2. Whether the filing of a “provisional claim” within 15 days from discharge of the goods, without stating the value of the loss, complied with the Management Contract requirement that a “claim for value” be filed within that period.
3. Whether, under the contract clause limiting liability to the “invoice value” but not exceeding P500 per package, an amount larger than the invoice value but less than the value computed at P500 per package may be awarded.
RULING
1. Yes, the Court of First Instance had jurisdiction. The joinder of alternative causes of action against the carrier (based on contract of carriage) and the arrastre operators (based on contract of deposit) arising from the same transaction is expressly permitted under Sections 5, Rule 2 and 13, Rule 3 of the Rules of Court. Since the cause of action against the carrier involved admiralty jurisdiction, which is within the exclusive original jurisdiction of the Court of First Instance, the court properly acquired jurisdiction over the entire case, even if the claim against the arrastre operators alone was for an amount within municipal court jurisdiction.
2. Yes, the provisional claim was a sufficient compliance. The filing of a provisional claim within the 15-day period, indicating knowledge of damage or loss, satisfies the Management Contract requirement. It is recognized that a consignee needs a reasonable opportunity after delivery to ascertain the exact extent of loss or damage. The formal claim for the specific value can be filed later.

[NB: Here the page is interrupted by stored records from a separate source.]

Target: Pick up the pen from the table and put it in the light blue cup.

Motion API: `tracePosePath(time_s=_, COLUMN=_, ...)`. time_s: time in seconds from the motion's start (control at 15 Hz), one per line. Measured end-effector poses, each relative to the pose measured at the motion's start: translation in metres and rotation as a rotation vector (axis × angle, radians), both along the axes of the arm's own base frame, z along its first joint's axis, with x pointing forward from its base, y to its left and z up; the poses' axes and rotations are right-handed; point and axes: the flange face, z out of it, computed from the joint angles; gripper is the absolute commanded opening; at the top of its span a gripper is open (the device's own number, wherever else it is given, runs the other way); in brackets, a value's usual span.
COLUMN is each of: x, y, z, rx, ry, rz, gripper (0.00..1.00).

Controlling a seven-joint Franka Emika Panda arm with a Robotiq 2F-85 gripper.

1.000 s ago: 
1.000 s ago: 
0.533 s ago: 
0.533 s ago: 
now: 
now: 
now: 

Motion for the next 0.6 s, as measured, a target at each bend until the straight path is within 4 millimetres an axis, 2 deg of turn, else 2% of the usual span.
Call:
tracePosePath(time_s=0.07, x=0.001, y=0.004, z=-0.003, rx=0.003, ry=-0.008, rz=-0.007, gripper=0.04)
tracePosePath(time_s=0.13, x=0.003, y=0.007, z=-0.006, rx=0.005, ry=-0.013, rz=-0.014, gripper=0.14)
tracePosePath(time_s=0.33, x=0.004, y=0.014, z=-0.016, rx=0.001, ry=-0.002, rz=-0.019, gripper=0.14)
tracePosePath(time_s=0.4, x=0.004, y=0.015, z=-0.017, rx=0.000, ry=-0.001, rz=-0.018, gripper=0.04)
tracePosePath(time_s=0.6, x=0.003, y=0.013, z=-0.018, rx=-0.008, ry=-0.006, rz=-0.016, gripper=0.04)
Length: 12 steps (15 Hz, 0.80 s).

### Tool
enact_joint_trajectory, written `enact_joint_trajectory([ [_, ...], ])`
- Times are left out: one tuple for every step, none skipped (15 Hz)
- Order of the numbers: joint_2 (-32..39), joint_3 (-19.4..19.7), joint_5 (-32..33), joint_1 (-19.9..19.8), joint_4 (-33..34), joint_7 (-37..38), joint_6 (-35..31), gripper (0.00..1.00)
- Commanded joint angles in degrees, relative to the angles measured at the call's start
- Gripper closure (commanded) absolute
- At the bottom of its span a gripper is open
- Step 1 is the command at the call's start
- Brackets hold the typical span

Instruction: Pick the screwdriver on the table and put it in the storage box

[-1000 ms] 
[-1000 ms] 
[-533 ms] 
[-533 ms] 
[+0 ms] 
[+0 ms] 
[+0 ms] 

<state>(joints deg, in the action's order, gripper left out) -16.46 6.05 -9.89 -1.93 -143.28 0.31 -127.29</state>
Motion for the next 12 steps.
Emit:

3. No, the award must be based on the invoice value, subject to the P500 per package ceiling. The contract clause clearly limits liability to the invoice value of the goods, provided it does not exceed P500 per package. Here, the invoice value of the lost goods (P1,051.28) was less than the amount computed at P500 per package for 33 bags (P16,500). Therefore, the correct award is the invoice value of P1,051.28, not the higher CIF value of P1,117.64 awarded by the trial court. The award of attorney’s fees was upheld as just and equitable.
DISPOSITIVE:
The award of P1,117.64 was reduced to P1,051.28 (the invoice value). The judgment was affirmed in all other respects. No costs.